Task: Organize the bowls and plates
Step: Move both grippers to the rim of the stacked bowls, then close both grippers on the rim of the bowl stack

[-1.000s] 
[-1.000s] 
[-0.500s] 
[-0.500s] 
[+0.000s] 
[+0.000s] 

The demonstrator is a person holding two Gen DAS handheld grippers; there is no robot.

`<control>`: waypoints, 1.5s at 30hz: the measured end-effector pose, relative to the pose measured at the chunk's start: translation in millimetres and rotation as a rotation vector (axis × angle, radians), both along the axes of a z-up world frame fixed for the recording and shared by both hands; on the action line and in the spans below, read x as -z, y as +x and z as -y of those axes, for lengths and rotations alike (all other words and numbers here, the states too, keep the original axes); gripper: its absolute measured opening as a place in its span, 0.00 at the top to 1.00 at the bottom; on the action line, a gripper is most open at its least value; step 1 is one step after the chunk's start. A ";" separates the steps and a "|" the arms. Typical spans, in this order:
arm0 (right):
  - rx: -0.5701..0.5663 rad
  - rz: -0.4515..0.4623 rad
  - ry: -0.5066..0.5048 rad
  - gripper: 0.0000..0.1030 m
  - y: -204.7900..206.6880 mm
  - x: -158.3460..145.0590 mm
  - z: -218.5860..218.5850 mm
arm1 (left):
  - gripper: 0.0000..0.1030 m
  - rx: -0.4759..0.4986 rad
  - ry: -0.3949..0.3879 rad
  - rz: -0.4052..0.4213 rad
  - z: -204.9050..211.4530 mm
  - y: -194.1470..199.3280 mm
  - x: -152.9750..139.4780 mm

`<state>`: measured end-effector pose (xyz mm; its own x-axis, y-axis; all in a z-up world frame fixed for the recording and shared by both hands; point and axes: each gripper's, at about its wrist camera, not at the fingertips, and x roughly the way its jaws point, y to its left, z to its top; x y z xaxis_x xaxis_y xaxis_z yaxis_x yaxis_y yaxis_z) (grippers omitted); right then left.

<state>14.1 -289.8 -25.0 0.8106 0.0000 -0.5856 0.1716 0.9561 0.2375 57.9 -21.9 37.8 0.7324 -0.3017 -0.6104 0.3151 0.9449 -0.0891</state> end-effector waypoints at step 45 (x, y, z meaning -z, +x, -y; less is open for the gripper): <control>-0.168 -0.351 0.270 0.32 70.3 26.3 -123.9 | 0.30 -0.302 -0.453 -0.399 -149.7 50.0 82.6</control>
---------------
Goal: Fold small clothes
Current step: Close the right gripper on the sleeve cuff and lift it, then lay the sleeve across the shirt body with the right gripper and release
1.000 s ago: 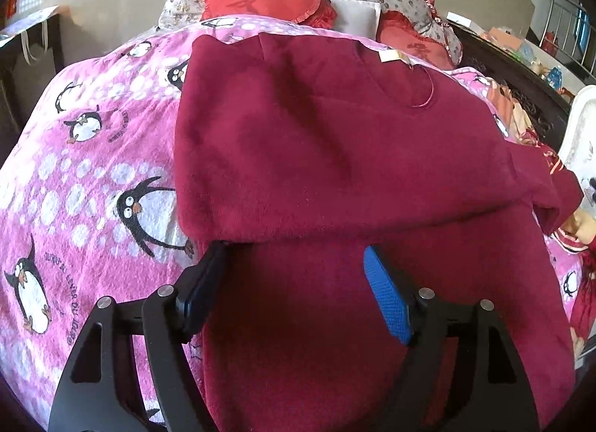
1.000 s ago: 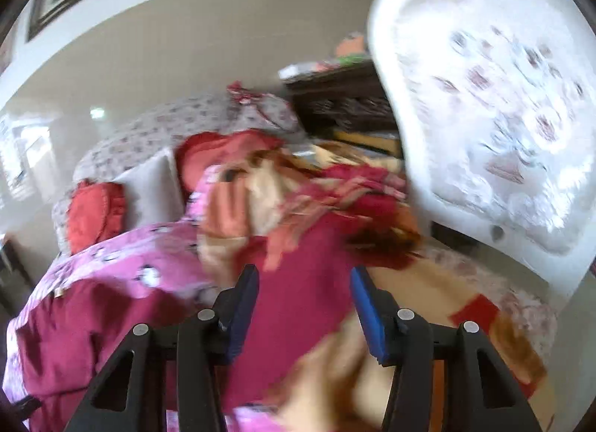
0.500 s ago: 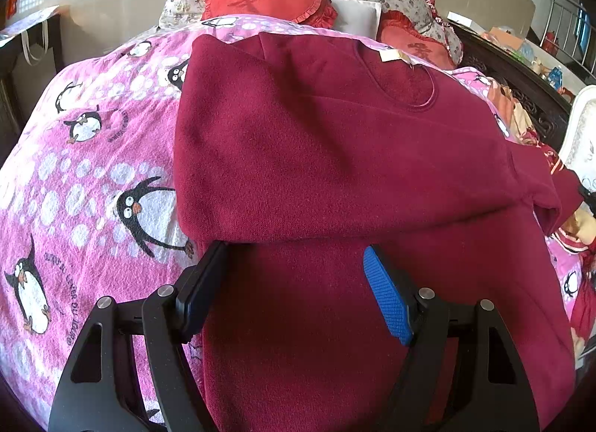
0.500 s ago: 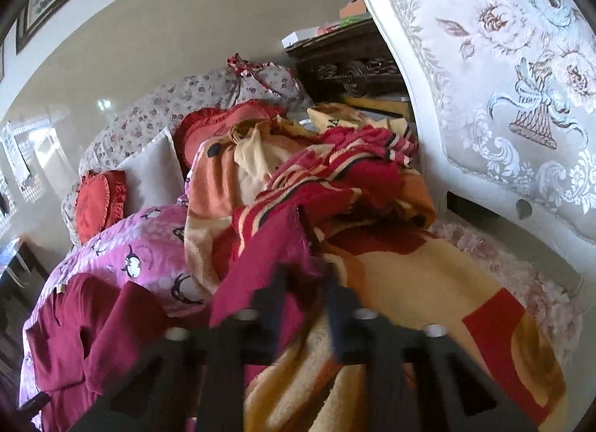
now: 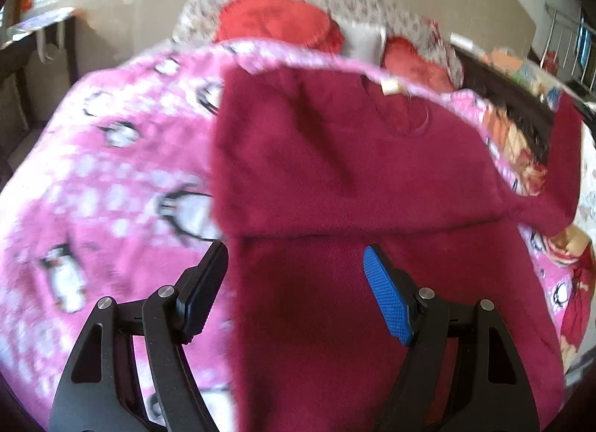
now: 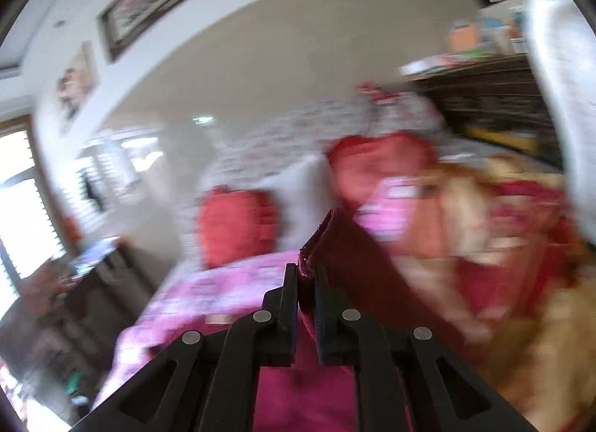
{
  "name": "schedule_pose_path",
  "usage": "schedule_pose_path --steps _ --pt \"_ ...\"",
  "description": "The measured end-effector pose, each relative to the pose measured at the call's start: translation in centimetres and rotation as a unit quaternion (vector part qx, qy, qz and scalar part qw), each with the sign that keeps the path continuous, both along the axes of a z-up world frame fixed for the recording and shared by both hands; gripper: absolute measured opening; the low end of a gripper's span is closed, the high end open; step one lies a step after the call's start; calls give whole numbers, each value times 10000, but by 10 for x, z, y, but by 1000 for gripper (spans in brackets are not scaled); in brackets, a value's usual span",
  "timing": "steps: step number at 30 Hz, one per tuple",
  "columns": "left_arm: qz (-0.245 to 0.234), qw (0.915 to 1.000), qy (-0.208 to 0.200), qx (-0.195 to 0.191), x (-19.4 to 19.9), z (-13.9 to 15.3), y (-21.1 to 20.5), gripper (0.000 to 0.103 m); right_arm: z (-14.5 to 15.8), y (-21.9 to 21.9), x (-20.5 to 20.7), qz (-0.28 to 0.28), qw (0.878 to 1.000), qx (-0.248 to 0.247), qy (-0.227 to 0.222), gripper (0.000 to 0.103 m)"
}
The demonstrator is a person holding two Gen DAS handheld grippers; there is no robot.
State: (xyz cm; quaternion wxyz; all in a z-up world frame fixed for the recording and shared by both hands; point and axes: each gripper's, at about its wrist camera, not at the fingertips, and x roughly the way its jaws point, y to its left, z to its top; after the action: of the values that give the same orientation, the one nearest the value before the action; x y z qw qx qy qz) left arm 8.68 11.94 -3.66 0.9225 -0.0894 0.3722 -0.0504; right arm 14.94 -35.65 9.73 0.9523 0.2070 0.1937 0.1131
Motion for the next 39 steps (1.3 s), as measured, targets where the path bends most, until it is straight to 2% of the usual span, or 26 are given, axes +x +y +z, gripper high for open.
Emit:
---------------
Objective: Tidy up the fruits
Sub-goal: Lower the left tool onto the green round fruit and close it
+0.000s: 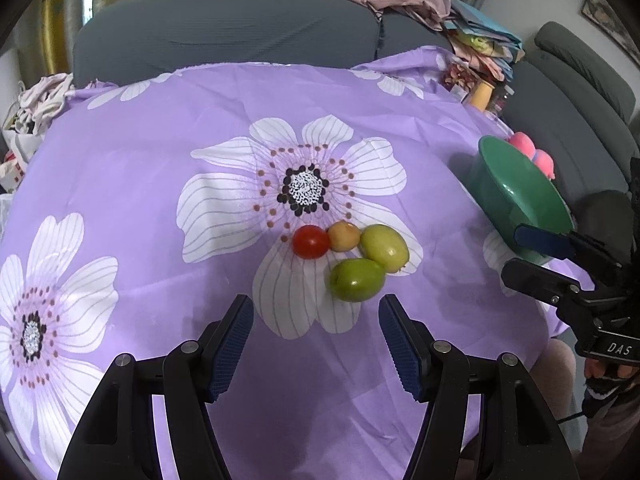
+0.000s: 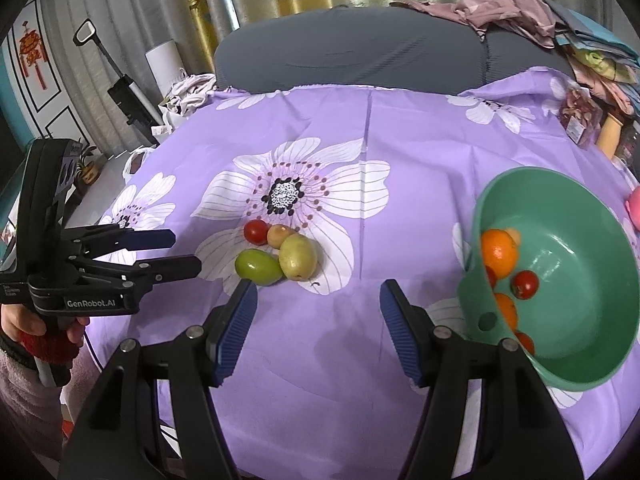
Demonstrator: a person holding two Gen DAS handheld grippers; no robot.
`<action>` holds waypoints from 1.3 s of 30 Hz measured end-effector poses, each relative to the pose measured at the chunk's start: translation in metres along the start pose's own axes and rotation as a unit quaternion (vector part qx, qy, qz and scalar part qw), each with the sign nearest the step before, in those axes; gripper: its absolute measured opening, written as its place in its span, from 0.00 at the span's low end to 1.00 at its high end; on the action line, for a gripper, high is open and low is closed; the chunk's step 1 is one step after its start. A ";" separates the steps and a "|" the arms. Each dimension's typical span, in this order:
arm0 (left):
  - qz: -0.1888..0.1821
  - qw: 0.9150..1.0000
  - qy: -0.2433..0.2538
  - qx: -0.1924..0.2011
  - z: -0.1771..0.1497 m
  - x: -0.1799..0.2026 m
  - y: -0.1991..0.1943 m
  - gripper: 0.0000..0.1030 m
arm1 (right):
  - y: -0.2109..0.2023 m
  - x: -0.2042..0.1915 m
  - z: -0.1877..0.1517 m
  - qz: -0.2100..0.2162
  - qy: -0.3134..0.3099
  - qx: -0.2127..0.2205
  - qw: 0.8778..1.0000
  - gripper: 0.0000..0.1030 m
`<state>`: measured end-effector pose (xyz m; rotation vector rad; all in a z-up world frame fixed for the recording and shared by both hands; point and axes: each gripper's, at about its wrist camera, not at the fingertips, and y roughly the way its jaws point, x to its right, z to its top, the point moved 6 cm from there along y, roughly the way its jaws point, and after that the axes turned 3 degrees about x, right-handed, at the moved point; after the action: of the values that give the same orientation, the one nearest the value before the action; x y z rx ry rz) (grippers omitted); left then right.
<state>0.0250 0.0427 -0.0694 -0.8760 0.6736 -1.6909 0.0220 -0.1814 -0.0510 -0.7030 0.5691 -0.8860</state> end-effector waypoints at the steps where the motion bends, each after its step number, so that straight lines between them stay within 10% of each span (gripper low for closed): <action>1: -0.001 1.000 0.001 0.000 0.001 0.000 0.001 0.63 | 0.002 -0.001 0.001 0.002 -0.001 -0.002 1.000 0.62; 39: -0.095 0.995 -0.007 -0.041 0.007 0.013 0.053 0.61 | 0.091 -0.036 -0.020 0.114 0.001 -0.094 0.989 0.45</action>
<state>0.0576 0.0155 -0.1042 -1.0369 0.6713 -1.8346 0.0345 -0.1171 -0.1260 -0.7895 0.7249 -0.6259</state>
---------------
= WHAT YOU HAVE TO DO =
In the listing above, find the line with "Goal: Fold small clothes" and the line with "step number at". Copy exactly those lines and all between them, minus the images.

= COMPLETED EXERCISE =
Goal: Fold small clothes
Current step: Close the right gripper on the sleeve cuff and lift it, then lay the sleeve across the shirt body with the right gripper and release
1.000 s ago: 
1.000 s ago: 
0.500 s ago: 
0.500 s ago: 
now: 
now: 
{
  "name": "schedule_pose_path",
  "usage": "schedule_pose_path --steps _ --pt \"_ ...\"",
  "description": "The measured end-effector pose, each relative to the pose measured at the call's start: translation in centimetres and rotation as a unit quaternion (vector part qx, qy, qz and scalar part qw), each with the sign that keeps the path continuous, both along the axes of a z-up world frame fixed for the recording and shared by both hands; gripper: absolute measured opening; the low end of a gripper's span is closed, the high end open; step one lies a step after the call's start; calls give whole numbers, each value times 10000, but by 10 for x, z, y, but by 1000 for gripper (spans in brackets are not scaled); in brackets, a value's usual span",
  "timing": "steps: step number at 30 Hz, one per tuple",

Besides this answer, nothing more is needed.